# Exercise instructions
Report all lines in the records that hold the string "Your".

# Supplied information
---+---

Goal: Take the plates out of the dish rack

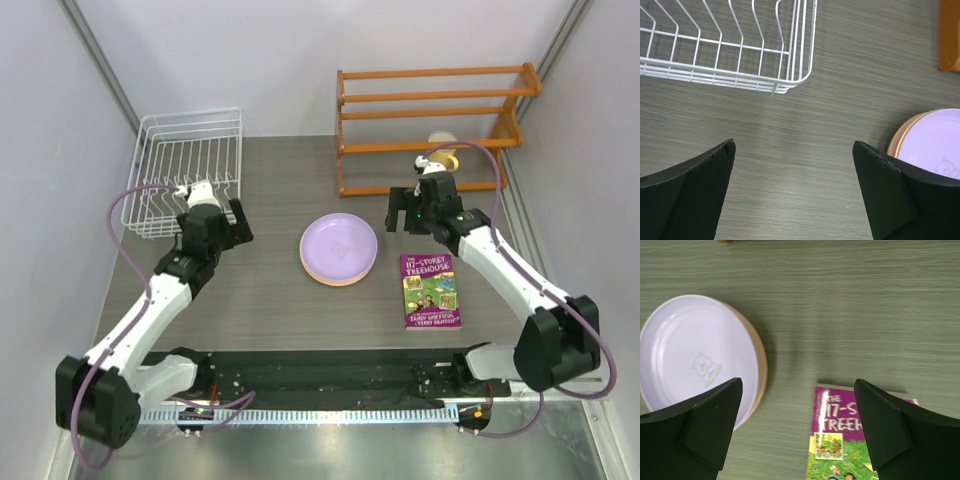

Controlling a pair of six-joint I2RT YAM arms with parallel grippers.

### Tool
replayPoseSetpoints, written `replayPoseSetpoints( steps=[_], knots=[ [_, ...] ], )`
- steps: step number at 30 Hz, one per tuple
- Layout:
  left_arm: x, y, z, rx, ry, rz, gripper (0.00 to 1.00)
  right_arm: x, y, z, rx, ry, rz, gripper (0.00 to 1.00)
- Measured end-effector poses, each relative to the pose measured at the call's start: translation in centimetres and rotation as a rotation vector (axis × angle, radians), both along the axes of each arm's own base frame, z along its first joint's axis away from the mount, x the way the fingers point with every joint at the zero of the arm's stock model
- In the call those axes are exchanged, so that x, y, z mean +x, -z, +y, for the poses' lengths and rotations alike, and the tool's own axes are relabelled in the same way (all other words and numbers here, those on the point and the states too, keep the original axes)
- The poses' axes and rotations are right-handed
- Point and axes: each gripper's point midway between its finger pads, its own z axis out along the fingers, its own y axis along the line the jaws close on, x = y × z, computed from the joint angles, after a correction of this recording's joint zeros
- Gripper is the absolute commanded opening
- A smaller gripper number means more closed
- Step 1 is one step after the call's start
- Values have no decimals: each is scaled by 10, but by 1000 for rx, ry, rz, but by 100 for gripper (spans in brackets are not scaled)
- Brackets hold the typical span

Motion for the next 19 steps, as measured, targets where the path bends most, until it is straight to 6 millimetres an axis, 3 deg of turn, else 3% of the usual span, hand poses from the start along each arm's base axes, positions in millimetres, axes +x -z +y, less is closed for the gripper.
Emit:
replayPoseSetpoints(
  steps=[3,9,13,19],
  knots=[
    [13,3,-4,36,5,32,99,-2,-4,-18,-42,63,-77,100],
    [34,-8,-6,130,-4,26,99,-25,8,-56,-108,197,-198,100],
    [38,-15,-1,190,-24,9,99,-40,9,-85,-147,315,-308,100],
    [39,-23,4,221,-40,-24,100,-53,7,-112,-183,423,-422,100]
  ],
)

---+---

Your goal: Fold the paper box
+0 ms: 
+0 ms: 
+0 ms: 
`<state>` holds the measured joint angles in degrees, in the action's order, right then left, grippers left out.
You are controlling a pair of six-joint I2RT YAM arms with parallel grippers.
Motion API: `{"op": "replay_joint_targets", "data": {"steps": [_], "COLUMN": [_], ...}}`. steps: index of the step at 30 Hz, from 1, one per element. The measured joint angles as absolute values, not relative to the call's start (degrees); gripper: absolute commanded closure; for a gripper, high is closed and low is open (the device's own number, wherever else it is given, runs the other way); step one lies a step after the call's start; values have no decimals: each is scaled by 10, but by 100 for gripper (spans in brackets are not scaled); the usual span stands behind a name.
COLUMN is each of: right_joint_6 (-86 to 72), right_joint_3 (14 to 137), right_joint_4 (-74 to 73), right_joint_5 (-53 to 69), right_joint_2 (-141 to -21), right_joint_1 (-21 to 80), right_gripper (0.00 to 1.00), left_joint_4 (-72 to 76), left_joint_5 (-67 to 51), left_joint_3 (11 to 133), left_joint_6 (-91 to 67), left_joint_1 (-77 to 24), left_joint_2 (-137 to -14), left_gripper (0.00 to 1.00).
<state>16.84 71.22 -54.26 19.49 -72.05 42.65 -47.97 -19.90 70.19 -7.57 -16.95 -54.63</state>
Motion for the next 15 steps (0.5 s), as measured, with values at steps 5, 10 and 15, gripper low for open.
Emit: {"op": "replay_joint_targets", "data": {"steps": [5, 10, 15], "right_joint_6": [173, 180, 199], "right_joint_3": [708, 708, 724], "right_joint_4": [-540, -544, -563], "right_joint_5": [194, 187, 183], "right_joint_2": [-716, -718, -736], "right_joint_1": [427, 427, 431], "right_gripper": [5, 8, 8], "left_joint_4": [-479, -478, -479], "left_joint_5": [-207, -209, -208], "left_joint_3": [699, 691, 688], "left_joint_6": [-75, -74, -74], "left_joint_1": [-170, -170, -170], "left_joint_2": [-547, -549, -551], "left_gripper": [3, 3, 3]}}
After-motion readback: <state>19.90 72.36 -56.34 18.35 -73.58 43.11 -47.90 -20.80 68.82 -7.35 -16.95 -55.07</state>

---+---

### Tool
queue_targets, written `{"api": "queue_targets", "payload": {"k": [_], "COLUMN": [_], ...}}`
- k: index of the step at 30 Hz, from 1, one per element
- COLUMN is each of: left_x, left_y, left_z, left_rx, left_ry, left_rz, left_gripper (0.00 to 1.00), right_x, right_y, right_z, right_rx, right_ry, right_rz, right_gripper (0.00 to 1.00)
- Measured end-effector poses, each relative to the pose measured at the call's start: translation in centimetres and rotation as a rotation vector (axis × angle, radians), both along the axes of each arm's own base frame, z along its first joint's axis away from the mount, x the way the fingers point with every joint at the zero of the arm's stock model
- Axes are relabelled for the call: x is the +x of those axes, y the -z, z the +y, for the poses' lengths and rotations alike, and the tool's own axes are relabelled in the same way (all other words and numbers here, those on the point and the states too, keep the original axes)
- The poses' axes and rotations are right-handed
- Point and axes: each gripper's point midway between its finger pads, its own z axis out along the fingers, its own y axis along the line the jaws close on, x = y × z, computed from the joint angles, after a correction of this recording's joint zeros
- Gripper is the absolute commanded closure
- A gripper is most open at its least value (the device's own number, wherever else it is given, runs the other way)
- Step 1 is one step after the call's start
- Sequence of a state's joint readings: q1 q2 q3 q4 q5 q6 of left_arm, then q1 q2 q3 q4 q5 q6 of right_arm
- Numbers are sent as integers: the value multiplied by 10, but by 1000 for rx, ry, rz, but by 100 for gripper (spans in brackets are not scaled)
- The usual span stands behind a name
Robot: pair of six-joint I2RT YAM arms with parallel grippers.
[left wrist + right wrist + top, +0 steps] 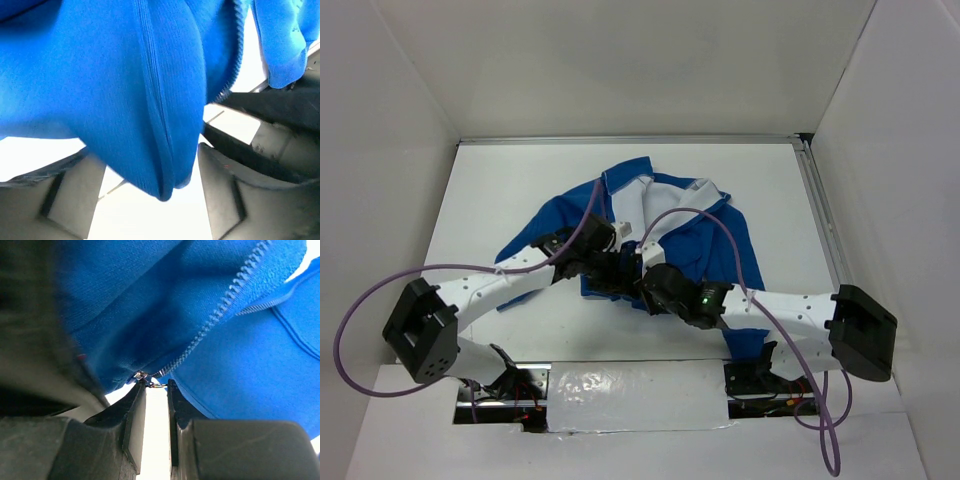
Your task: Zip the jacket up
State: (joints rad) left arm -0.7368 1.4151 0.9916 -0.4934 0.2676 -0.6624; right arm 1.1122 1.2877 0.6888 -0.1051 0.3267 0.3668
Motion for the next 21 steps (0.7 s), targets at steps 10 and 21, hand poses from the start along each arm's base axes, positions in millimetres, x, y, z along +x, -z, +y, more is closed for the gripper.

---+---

# Answer space
Your goal: Fold the paper box
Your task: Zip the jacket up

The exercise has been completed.